4 Rounds: 21 Deadlifts (155/105) 150' Walking Lunge 9 Strict Handstand Push-ups
L2 Scale Options: Walking Lunges - 20 Air Squats HSPU - 5 instead of 9, kipping, box or pike
L1 21 Deadlifts (bar or KB) 20 Air Squats 9 Push-Ups
One of things that is so great about CrossFit is its universal scalability. The famous Greg Glassman quote says it all. “The needs of Olympic athletes and our grandparents differ by degree, not kind.” The movements in today’s workouts are equally effective for athletes trying to go to the CrossFit Games or simply push off the nursing home. No matter the weight or movement variation used, everyone will be picking something up off the ground, getting off the floor from a lunge position, and pressing weight overhead.
The weight on the barbell should be something that athletes are capable of completing 21+ repetitions unbroken when fresh. The lunges are performed with no weight other than bodyweight. The big movement to take into consideration today is the strict handstand push-up, which greatly demonstrates the scalability of CrossFit.

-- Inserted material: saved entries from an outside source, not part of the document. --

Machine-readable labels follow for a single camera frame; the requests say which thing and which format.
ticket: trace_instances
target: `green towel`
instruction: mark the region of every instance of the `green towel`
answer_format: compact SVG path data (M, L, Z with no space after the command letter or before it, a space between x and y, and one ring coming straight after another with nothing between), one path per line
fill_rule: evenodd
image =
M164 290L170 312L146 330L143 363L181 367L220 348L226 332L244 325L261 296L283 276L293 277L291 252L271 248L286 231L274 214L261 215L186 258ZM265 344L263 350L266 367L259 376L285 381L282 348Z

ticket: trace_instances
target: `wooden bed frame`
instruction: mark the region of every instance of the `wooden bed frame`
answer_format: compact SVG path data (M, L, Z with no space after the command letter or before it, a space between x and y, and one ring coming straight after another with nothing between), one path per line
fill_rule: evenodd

Athletes looking to compete in the sport of CrossFit can complete these as written, or a variation that will get them closer to completing these. This may involve bringing the reps down or placing the feet on a box to adjust bodyweight being pressed. Athletes will no goals of competing in the sport of CrossFit can complete these as dumbbell strict presses. The action, pressing something overhead, is still accomplished without the added risks of the sport-specific movement. On both of these movements, athletes should choose a weight/rep scheme/variation that they could complete in 1 set when fresh and within 2-3 sets during the workout.